Dylan Bruck slid onto the seat of his ATV. His border collie, Zoey, leapt in after him and crawled between his legs. Bruck straightened his baseball cap and squinted at his orchards of hazelnut trees, gold-dusted by the morning sun.

“I always liked working outside,” said Bruck. “As a kid, my gloves never fit, my boots were too big. It was always hard work, but I grew into lovin’ it. I’ve got it so good.”

Bruck, 34, is a fifth-generation farmer. He grew up on V.P. Bruck Farms in Wilsonville, Ore. — 150 acres his great-great-grandpa settled in 1906.

Although Bruck sells 210,000 pounds of hazelnuts annually, he and his family — mainly his dad, Vernon, and his brother, Jed — spend about 95% of their time running hazelnut nurseries.

The Brucks can’t keep up with the demand.

“The demand for hazelnut trees is huge,” said Jay Pscheidt, a plant pathologist at Oregon State University.

According to the Oregon Hazelnut Marketing Board, the total value growers received for their hazelnut crop in the last five years has averaged $70 million. Oregon produces 99% of U.S. hazelnuts and 3% of the world’s supply.

Called both “filbert” and “hazelnut,” Oregon’s official State Nut has catapulted in popularity since 2014, when, Pscheidt explained, there was a global shortage of hazelnuts and Oregon farmers stepped up to meet the need.

For many years, Pscheidt said, Oregon hovered around 30,000 acres of filbert orchards. In 2009, a scientific breakthrough made it possible for the industry to double in size — to more than 70,000 acres.

The breakthrough came when plant pathologists developed a filbert variety resistant to a contagious fungus called Eastern Filbert Blight, abbreviated EFB. Since the 1980s, growers had battled EFB as it devastated orchards across the Pacific Northwest.

“Those were hard times for everybody,” said Bruck. “Nobody knew what to do.”

Now, farmers plant EFB-resistant varieties and use fungicides.

Pscheidt said that although EFB is easier to combat, it isn’t gone. It’s just spreading more slowly.

“EFB is here to stay,” said Pscheidt. “We’re not talking eradication at all. But fungicides have more than doubled the life of many orchards, and we’re always working on new tree varieties.”

The first EFB-resistant tree had nuts “like little BB gun bullets,” said Pscheidt — not very appealing. Bakers want delicate kernels that are easy to blanche. Trail mix brands want big, crunchy nuts. Researchers are working to create new tree varieties that are both disease-resistant and produce the kinds of kernels people want, Pscheidt said.

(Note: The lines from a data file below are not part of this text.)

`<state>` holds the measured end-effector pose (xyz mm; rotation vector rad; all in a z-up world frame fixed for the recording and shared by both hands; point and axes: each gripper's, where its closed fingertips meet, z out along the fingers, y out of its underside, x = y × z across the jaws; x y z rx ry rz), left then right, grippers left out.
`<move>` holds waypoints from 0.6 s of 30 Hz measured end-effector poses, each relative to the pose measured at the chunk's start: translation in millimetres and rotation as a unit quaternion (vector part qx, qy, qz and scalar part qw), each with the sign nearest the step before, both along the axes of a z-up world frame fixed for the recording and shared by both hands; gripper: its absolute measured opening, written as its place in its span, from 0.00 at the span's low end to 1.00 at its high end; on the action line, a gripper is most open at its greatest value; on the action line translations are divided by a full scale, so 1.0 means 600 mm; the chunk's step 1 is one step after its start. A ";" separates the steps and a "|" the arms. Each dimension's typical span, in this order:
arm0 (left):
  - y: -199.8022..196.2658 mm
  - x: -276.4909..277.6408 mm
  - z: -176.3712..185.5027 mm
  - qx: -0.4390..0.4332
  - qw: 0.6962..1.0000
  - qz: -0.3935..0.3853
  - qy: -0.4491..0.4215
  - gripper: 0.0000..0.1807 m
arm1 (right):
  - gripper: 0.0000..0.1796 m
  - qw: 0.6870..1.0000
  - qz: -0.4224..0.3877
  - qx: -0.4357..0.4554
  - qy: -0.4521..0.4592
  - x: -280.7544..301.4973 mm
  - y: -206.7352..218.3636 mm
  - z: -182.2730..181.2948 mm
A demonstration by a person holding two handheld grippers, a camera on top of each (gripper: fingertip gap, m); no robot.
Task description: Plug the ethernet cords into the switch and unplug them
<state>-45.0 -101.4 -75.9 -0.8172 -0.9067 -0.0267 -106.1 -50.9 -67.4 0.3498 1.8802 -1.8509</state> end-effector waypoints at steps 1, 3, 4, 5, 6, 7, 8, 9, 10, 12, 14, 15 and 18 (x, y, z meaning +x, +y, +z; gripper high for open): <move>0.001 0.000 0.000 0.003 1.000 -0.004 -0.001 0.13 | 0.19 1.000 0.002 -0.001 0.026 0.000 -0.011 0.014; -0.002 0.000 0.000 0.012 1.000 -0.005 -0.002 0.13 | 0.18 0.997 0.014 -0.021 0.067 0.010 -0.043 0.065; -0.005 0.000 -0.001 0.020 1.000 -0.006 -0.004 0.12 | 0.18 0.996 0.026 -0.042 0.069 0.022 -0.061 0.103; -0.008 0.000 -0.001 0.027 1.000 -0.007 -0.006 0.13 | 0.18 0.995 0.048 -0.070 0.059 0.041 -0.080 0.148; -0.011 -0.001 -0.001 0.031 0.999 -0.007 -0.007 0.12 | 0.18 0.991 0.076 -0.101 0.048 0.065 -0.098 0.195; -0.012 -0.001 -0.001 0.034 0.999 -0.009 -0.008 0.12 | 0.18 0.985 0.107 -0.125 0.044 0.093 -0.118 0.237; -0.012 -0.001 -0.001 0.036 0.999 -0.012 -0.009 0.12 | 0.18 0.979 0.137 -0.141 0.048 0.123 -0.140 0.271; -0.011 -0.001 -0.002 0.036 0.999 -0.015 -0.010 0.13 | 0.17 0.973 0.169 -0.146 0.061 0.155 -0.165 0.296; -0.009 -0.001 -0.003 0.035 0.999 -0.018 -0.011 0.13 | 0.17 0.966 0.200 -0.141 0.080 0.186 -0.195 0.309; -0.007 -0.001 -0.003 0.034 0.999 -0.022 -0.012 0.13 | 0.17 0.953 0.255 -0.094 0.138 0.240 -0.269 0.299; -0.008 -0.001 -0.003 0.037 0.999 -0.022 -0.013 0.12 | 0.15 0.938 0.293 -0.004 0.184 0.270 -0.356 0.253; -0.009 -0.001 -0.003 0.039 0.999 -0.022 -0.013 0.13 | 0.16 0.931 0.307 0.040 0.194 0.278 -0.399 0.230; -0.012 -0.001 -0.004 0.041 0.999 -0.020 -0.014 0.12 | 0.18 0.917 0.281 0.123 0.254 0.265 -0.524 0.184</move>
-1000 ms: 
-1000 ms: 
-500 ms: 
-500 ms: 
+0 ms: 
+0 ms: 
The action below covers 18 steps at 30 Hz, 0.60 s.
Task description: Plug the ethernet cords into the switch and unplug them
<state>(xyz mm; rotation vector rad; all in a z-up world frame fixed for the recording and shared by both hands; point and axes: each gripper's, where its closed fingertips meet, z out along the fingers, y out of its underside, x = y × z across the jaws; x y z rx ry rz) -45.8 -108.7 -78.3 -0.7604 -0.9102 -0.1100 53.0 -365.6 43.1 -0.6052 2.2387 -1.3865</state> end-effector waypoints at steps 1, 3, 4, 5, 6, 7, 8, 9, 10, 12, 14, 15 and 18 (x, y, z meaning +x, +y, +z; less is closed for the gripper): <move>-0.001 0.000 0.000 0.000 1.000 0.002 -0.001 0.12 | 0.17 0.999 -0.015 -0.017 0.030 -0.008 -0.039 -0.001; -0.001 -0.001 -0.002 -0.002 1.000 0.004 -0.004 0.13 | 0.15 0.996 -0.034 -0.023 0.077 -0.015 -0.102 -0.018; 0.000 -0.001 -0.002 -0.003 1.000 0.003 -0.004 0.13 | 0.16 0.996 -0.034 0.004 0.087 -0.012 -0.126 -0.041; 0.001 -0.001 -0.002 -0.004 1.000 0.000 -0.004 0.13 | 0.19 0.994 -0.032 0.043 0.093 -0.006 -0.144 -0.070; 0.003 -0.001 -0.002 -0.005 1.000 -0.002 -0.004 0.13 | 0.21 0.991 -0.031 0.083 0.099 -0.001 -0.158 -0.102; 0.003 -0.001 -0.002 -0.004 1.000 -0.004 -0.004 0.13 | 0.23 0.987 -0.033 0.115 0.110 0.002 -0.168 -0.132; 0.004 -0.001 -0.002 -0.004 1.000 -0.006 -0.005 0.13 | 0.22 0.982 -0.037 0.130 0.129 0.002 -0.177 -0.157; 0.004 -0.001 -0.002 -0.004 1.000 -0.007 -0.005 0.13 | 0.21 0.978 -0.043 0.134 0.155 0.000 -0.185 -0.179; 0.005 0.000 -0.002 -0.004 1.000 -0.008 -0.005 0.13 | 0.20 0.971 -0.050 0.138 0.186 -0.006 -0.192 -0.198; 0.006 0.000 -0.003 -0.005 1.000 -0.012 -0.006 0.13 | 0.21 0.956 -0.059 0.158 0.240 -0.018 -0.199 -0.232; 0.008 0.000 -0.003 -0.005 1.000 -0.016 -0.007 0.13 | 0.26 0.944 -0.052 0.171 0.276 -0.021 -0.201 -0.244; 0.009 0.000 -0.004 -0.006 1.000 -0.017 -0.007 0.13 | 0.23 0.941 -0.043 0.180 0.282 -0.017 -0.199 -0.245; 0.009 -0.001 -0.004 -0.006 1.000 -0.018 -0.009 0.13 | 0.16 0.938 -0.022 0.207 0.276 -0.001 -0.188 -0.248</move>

New growers continue to join the industry. More than 8,000 acres are planted each year, according to the Oregon Hazelnut Marketing Board.

“It’s an exciting time to be doing this,” said Bruck. “It’s a huge industry, but I still want to feel like we’re small-scale. When my grandpa was in this business, you made friends with your customers and you had to keep a clean name. If you sold bad trees to somebody, everybody would know about it. I still want to do things that way.”

He glanced toward his farmhouse where one of his 5-year-old twins was playing in the yard. “You know, my boys will be the sixth generation on this land. It feels special. There’s nothing like farming.”